§ To do
When the listing has been read, print it out again in full, word for word.

§ Information supplied
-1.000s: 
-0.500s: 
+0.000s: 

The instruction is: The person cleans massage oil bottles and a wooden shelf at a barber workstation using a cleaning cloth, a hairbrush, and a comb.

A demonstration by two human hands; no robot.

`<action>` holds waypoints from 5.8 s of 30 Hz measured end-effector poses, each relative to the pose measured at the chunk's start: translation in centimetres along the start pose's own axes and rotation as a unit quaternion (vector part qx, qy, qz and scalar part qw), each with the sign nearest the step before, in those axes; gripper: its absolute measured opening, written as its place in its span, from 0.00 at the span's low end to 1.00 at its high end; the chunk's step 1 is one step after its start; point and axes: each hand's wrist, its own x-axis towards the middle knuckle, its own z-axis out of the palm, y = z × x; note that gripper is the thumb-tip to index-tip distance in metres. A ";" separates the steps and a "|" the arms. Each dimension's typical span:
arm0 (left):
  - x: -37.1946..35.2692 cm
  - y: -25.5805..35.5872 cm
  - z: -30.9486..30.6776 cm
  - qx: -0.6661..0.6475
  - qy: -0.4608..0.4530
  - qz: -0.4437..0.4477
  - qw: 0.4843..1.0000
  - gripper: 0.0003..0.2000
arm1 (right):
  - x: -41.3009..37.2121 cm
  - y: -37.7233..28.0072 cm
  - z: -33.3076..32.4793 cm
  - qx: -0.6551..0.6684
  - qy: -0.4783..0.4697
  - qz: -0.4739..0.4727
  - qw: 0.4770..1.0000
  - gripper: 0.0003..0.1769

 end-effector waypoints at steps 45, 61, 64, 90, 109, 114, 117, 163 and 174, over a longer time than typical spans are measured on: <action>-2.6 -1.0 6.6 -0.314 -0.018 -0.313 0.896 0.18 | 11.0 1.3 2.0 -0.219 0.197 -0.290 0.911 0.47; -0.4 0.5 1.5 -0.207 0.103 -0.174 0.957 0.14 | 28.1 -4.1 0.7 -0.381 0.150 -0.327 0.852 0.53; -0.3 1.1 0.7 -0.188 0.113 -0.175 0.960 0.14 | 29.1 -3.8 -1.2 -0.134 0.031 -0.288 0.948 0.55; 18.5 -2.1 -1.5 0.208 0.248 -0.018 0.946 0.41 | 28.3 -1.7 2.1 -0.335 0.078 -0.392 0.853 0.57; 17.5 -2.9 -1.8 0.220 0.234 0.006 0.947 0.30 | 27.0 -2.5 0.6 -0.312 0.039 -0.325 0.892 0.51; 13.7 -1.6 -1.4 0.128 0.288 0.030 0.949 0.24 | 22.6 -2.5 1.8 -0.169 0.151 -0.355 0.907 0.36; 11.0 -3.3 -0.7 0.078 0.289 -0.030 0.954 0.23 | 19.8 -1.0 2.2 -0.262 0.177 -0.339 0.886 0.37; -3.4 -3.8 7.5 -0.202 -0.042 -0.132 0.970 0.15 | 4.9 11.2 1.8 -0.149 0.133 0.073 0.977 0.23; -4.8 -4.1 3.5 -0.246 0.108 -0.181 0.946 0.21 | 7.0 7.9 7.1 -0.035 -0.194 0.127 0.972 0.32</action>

§ Exercise output
-1.000s: 
-0.500s: 
+0.000s: 

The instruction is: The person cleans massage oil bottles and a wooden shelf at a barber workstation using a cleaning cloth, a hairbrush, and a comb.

A demonstration by two human hands; no robot.

`<action>` holds waypoints from 5.8 s of 30 Hz measured end-effector poses, each relative to the pose measured at the chunk's start: translation in centimetres along the start pose's own axes and rotation as a unit quaternion (vector part qx, qy, qz and scalar part qw), each with the sign nearest the step before, in those axes; gripper: its absolute measured opening, written as its place in its span, from 0.00 at the span's low end to 1.00 at its high end; the chunk's step 1 is one step after its start; point and axes: each hand's wrist, its own x-axis towards the middle knuckle, its own z-axis out of the palm, y = z × x; note that gripper is the thumb-tip to index-tip distance in metres. A ";" separates the steps and a "|" the arms. Each dimension's typical span:
arm0 (left):
  - x: -37.1946..35.2692 cm
  - y: -25.5805..35.5872 cm
  - z: -30.9486..30.6776 cm
  - qx: -0.6661..0.6475
  - qy: -0.4608..0.4530
  - qz: -0.4437..0.4477
  - qw: 0.4843..1.0000
  - gripper: 0.0003..0.2000
arm1 (right):
  - x: -41.3009..37.2121 cm
  - y: -37.7233..28.0072 cm
  - z: -33.3076..32.4793 cm
  - qx: -0.6551..0.6684
  - qy: -0.4783..0.4697
  - qz: -0.4739..0.4727
  - qw: 0.4770..1.0000
  - gripper: 0.0003..0.1769

 end-effector waypoints at steps 45, 61, 64, 90, 109, 114, 117, 163 and 174, over a longer time than typical spans are measured on: <action>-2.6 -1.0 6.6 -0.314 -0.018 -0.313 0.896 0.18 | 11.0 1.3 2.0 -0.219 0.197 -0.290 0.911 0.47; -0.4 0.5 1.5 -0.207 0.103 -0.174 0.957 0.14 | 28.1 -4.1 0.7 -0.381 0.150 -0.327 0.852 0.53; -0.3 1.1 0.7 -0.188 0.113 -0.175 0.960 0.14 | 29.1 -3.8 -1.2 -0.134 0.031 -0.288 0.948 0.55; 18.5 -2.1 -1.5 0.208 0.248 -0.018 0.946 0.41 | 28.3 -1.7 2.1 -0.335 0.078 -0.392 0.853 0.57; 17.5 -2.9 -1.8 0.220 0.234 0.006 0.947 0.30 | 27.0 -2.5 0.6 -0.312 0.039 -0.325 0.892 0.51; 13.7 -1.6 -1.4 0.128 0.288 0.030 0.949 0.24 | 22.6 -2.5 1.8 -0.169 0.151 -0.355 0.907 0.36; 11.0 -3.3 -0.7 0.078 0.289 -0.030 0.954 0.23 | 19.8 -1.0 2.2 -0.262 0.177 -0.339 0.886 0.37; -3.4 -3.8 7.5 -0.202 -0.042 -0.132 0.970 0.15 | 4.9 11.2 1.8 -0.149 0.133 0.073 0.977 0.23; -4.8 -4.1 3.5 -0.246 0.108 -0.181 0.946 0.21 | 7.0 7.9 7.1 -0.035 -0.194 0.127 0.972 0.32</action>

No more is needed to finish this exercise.